One of the most remarkable prophetic Scottish Covenanters
was Alexander Peden (1626-1686). His prophetic ministry was so outstanding he
was called Prophet Peden.
In 1682, Peden performed the wedding ceremony for the godly couple John Brown and Isable Weir. After the ceremony, he told Isabel she had gotten a good man for her husband, but that she would not enjoy him long. He advised her to prize his company and to keep a linen burial sheet close by, for when she least expected it her husband would come to a bloody end.
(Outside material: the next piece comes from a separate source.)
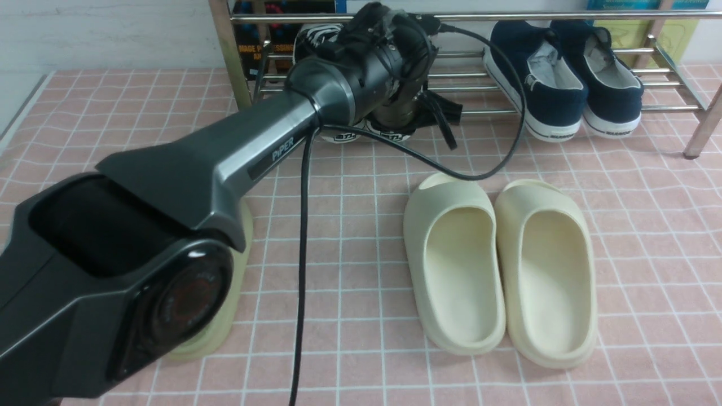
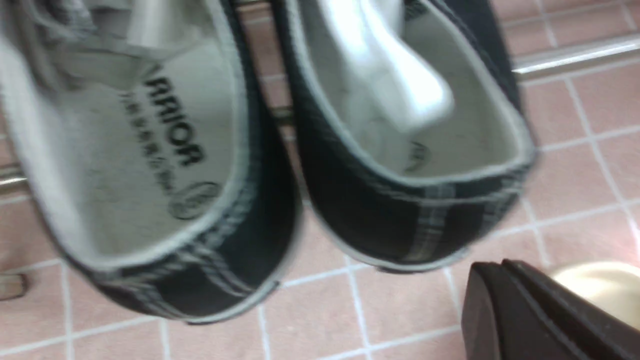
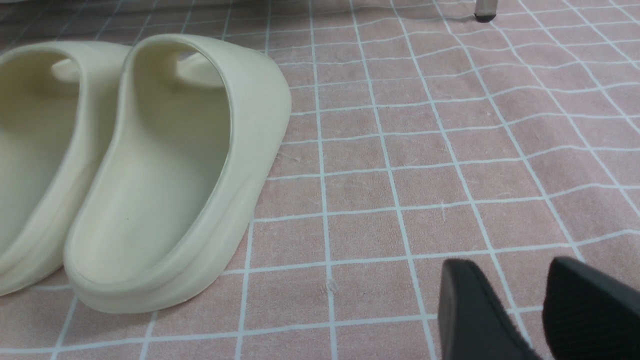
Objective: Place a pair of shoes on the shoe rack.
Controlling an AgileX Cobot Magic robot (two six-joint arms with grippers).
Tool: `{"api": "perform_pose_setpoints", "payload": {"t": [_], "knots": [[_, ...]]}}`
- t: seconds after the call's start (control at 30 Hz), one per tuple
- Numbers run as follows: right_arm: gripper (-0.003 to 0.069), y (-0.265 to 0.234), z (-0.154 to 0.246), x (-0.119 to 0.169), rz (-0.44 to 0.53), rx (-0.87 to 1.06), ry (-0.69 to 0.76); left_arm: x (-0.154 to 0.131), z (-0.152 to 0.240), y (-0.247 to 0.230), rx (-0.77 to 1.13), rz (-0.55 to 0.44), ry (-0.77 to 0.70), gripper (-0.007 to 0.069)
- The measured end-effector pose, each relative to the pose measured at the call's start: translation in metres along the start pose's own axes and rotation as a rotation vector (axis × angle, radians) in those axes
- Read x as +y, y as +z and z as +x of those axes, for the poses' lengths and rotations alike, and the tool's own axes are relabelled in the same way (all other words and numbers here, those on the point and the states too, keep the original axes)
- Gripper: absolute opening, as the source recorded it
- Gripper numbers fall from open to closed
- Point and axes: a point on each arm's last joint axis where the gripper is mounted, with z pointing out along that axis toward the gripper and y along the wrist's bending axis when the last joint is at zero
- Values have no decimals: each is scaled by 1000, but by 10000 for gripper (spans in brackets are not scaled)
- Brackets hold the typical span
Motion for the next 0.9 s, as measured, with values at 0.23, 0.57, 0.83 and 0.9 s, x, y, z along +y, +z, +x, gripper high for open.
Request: {"api": "perform_pose_setpoints", "payload": {"t": [0.23,0.57,0.83,0.9], "knots": [[237,0,0,0,0,0,0,-6,6,-11,73,-28,67,22],[237,0,0,0,0,0,0,22,-37,-160,22,-26,260,23],[237,0,0,0,0,0,0,65,-50,-302,-174,-1,234,23],[237,0,0,0,0,0,0,72,-49,-324,-216,7,219,24]]}}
About three years later, Peden spent the night of April 30, 1685, at the Browns' home in Priesthill. Peden left the house before dawn. As he was leaving they heard him repeating these words to himself, "Poor woman, a fearful morning. A dark, misty morning." Not long after Peden had left, John Graham of Claverhouse arrived with a group of soldiers. Graham gave John Brown an opportunity to repent of his conviction that Christ was the head of the church rather than the King of England. Brown refused. "Then go to your prayers, for you shall immediately die," replied Graham. Brown prayed, turned to his wife Isabel and said, "You see me summoned to appear, in a few minutes, before the court of heaven, as a witness in our Redeemer's cause, against the Ruler of Scotland. Are you willing that I should part from you?" "Heartily willing," said Isabel. John took her into his arms, kissed her good-bye, then kissed his baby boy. He knelt down before his two-year-old daughter, kissed her and said, "My sweet child, give your hand to God as your guide; and be your mother's comfort." When he rose, his last words were to God: "Blessed by thou, O Holy Spirit, that speaketh more comfort to my heart than the voice of my oppressors can speak terror to my ears."
Captain Graham of Claverhouse was enraged at John Brown's godly courage. He ordered six of his soldiers to shoot him where he stood. The soldiers stood motionless, refusing the order. The furious Graham drew his own pistol and shot Brown through the head. With a cruelty that is difficult to imagine, he turned to Isabel and asked, "What thinkest thou of thy husband now, woman?" "I have always thought well of him," the widow replied, "but never more than now." The murder was committed between 6-7 a.m. By that time, Peden was eleven miles away. He entered his friend John Muirhead's house and asked to pray with the family. "Lord," he said, "when wilt Thou avenge Brown's blood? O, let Brown's blood be precious in Thy sight." He explained to the family what he had seen in a vision: Claverhouse has been at the Priesthill this morning, and has murdered John Brown. His corpse is lying at the end of his house, and his poor wife sitting weeping by his corpse, and not a soul to speak comfortably to her. This morning, after the sunrising, I saw a strange apparition in the firmament, the appearance of a very bright, clear, shining star fall from heaven to the earth. And indeed there is a clear, shining light fallen this day, the greatest Christian that ever I conversed with.
Meanwhile, back at Priesthill, Isabel had gotten up to get the linen burial sheet she had reserved since the day of her wedding for this moment. With a shattered heart, she wrapped the linen around her husband's body. And though her heart was shattered, it was not shattered with bitterness. She was not bitter over wasted days in her marriage, nor was she bitter at God, or even at the enemies of God who took her husband's life. Three years before this tragic day, the word of God had come down from heaven through an old celibate prophet and prepared her heart for this hour. Her heart was shattered, but it was shattered the way hearts are meant to be shattered, with love. When people ask, "What use are prophets now that we have the whole Bible?" I wish Isabel were here to answer that question.